Nothing outside the range is wanted. Repeat exactly the lines below from the one with "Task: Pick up" through the one with "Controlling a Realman".

☆ ☆ ☆ ☆

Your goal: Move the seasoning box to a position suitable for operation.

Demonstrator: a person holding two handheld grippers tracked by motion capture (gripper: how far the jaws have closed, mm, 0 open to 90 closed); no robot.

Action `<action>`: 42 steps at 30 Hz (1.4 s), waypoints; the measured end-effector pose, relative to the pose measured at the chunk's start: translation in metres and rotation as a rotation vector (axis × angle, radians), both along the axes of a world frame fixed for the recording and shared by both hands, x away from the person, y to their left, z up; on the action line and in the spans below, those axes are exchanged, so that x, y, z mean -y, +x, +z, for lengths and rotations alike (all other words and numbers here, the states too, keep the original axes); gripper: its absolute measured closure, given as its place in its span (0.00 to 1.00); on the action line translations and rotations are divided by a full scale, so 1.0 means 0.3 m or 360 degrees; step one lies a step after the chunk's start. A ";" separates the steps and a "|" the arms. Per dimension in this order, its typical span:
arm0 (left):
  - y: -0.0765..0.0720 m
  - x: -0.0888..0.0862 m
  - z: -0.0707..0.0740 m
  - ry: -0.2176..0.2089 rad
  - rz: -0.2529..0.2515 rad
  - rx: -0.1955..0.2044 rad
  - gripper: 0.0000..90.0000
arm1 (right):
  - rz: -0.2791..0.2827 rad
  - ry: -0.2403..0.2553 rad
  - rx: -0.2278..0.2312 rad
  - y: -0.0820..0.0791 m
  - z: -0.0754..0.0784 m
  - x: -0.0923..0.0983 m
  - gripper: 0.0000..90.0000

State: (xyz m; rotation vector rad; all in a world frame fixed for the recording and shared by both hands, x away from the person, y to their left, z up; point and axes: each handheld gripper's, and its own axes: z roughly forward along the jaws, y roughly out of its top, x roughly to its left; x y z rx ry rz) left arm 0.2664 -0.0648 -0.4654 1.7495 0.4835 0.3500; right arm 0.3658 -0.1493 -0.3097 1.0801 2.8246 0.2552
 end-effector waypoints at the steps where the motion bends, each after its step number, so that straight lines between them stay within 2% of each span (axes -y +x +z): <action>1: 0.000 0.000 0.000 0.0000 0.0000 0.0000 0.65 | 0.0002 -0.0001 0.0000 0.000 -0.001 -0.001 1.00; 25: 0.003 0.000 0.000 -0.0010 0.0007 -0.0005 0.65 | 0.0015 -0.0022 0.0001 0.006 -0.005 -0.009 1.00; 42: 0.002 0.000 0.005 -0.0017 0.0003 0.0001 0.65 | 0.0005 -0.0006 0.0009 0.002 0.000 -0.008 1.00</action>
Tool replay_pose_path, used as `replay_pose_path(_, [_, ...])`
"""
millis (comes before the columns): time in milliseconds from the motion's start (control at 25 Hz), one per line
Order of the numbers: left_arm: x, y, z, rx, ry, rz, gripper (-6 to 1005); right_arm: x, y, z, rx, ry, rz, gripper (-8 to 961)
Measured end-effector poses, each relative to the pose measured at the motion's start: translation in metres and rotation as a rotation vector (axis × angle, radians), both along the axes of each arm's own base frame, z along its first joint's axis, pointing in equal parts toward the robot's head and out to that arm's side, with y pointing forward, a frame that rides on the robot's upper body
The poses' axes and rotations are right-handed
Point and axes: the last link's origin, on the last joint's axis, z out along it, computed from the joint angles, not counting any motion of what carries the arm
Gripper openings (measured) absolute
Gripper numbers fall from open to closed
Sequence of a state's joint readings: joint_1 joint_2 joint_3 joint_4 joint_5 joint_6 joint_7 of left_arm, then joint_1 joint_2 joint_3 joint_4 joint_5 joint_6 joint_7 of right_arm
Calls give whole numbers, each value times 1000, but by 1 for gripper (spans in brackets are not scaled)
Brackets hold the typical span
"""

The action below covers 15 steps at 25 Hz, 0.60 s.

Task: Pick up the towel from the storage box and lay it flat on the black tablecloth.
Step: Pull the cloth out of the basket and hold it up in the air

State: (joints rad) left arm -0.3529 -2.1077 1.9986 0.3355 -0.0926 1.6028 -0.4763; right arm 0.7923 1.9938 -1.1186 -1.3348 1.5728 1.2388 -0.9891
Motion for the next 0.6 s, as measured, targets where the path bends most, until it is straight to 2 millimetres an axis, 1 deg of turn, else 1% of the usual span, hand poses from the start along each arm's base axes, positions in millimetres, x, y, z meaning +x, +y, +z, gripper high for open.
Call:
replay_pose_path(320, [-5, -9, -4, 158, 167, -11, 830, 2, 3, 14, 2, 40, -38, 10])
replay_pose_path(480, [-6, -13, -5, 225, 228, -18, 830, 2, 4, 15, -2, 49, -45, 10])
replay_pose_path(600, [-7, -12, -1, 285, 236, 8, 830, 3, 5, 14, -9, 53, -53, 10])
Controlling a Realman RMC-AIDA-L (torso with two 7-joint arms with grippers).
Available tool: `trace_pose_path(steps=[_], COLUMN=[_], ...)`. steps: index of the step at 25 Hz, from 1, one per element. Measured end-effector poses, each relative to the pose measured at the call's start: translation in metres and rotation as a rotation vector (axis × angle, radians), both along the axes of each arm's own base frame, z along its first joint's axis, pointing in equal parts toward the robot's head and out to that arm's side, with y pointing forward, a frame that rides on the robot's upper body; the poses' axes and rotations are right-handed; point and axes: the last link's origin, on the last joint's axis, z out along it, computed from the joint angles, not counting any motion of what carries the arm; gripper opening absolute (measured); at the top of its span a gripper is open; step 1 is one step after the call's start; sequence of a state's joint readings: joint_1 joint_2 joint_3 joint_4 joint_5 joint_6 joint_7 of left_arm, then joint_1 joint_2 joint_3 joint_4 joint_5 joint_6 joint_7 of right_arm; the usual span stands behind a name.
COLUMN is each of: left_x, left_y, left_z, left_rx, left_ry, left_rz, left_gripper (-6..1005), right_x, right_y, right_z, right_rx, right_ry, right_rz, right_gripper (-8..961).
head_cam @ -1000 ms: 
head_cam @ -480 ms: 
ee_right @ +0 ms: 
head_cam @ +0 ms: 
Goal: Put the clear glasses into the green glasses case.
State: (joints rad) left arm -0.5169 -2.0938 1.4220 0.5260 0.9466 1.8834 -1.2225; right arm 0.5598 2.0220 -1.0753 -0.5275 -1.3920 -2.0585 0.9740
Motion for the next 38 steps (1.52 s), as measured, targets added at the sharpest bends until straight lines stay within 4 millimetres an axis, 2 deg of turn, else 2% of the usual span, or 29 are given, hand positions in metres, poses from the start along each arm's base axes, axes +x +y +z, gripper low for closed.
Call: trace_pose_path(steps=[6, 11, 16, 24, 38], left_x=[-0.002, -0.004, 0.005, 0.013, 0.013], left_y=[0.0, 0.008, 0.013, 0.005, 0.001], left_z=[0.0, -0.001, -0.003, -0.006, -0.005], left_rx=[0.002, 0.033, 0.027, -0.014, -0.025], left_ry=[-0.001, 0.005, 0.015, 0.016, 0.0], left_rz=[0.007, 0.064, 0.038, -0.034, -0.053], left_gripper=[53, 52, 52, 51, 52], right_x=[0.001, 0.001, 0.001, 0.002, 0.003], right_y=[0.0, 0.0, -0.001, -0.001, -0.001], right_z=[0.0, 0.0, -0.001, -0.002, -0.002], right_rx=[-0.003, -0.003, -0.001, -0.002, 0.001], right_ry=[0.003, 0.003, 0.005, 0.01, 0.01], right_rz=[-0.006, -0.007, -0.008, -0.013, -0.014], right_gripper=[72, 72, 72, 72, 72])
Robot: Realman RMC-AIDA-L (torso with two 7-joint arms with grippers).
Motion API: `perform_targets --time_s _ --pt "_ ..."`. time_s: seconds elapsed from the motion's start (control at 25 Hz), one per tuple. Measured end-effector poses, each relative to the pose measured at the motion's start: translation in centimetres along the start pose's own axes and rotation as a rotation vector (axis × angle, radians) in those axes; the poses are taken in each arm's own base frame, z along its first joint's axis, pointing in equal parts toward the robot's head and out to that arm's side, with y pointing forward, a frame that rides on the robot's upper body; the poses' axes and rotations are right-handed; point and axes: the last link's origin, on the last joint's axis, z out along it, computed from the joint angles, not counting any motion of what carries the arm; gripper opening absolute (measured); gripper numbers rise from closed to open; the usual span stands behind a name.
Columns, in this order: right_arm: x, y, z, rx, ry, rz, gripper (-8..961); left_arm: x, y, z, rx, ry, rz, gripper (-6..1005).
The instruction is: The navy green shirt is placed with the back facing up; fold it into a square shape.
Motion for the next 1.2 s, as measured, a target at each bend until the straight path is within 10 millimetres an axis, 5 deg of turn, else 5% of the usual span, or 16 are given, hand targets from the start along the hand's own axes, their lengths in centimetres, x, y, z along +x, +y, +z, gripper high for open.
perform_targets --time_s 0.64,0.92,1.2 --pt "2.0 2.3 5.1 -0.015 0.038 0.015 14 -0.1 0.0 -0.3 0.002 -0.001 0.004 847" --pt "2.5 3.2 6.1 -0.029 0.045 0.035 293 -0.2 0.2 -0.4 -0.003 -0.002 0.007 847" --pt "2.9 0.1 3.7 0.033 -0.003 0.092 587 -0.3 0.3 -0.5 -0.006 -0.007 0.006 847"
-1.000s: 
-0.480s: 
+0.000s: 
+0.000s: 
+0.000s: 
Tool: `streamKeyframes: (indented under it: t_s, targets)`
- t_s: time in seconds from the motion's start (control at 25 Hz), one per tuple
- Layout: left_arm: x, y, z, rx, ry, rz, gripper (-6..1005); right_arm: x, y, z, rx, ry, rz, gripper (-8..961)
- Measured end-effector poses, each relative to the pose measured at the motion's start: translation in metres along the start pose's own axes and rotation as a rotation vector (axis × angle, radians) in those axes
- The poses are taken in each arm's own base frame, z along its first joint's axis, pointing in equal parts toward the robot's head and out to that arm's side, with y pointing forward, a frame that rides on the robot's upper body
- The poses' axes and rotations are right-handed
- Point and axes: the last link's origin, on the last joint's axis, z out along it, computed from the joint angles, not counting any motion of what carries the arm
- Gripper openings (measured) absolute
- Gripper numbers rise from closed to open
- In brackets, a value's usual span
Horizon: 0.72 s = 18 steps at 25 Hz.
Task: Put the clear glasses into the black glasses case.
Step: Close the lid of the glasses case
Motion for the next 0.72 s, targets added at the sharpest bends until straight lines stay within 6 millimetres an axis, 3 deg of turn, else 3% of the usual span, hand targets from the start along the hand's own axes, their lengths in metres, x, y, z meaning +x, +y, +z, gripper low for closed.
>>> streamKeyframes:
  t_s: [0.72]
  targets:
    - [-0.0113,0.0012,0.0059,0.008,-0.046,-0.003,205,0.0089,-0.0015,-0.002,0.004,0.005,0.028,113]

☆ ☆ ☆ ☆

▶ _SOLUTION_:
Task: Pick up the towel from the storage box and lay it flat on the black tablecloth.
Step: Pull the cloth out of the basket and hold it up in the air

State: (joints rad) left arm -0.3529 -2.1077 1.9986 0.3355 -0.0926 1.6028 -0.4763; right arm 0.7923 1.9938 -1.1186 -1.3348 1.5728 1.2388 -0.9891
Motion for the next 0.6 s, as measured, targets where the path bends most, until it is straight to 2 millimetres an axis, 1 deg of turn, else 1% of the usual span, hand poses from the start along each arm's base axes, positions in millimetres, x, y, z meaning +x, +y, +z, gripper high for open.
Call:
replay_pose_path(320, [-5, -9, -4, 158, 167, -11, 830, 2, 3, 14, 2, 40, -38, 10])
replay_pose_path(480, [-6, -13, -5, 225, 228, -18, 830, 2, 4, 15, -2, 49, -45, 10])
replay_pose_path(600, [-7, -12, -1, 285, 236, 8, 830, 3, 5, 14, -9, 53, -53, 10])
Controlling a Realman RMC-AIDA-L (torso with two 7-joint arms with grippers).

Thus the exercise is complete.